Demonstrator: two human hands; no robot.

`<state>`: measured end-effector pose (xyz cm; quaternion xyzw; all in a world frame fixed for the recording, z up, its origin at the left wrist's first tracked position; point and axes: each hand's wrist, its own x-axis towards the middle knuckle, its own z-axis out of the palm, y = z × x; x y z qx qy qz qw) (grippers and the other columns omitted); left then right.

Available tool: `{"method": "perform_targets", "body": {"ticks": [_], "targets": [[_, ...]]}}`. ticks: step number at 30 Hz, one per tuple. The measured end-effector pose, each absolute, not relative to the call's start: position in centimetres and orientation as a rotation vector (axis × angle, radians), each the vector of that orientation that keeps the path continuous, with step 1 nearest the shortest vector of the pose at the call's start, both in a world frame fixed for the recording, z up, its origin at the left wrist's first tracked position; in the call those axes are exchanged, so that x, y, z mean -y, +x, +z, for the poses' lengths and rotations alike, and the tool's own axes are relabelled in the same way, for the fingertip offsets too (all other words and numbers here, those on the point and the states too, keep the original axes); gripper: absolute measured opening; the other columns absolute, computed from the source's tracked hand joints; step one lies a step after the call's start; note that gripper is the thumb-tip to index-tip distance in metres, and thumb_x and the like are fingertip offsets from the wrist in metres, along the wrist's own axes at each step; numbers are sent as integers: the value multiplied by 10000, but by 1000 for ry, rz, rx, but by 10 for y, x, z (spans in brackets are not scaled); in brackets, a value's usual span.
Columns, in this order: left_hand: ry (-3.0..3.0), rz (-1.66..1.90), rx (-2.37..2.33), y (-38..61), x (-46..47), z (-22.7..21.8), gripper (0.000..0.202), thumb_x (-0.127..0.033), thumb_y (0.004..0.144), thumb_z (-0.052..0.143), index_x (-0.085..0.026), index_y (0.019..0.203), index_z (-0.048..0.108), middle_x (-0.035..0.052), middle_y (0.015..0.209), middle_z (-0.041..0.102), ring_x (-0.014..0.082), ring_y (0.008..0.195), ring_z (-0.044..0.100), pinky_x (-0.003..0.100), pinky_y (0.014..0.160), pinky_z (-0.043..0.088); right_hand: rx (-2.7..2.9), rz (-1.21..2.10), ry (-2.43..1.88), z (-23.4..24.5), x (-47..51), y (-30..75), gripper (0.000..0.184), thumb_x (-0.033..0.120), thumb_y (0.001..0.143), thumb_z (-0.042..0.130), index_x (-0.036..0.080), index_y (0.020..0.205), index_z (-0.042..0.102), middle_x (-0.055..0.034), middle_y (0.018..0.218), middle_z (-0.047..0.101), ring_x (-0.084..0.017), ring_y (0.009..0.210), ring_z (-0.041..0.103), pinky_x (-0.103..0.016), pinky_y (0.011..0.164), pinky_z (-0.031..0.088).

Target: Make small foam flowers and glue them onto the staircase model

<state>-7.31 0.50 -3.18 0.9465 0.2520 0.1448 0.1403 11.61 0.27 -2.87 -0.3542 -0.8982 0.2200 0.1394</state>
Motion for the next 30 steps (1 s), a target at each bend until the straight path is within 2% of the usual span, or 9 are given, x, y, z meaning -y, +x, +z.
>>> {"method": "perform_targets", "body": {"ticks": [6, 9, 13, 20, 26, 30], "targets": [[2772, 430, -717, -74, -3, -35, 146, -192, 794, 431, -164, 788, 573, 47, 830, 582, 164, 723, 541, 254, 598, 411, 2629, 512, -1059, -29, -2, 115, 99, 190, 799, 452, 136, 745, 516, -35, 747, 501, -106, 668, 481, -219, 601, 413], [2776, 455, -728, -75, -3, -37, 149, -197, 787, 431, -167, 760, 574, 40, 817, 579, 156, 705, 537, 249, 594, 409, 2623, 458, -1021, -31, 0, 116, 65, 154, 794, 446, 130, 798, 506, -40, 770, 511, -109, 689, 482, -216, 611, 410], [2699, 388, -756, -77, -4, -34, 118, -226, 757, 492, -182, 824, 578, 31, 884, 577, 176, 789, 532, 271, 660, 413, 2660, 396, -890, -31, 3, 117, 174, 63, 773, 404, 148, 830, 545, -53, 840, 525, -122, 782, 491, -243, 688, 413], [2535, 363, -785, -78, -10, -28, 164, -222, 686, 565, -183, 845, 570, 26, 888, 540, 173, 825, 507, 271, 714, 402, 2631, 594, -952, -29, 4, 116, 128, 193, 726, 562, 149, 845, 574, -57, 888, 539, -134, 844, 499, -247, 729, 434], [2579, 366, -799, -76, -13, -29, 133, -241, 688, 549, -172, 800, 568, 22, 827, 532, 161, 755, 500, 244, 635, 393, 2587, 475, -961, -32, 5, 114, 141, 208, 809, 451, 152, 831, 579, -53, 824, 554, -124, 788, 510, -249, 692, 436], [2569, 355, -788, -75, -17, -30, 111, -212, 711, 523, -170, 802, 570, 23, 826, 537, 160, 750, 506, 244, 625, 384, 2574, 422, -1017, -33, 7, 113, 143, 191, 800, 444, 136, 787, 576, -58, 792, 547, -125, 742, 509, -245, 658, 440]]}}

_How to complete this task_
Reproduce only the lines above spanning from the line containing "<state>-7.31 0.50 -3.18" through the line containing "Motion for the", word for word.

_Your response_
<state>-7.31 0.50 -3.18 0.9465 0.2520 0.1448 0.1403 11.61 0.27 -2.87 -0.3542 -0.8982 0.2200 0.1394</state>
Motion for the next 30 steps (1 s), a target at each bend until the straight path is within 2% of the usual span, or 9 are given, x, y, z meaning -y, +x, +z.

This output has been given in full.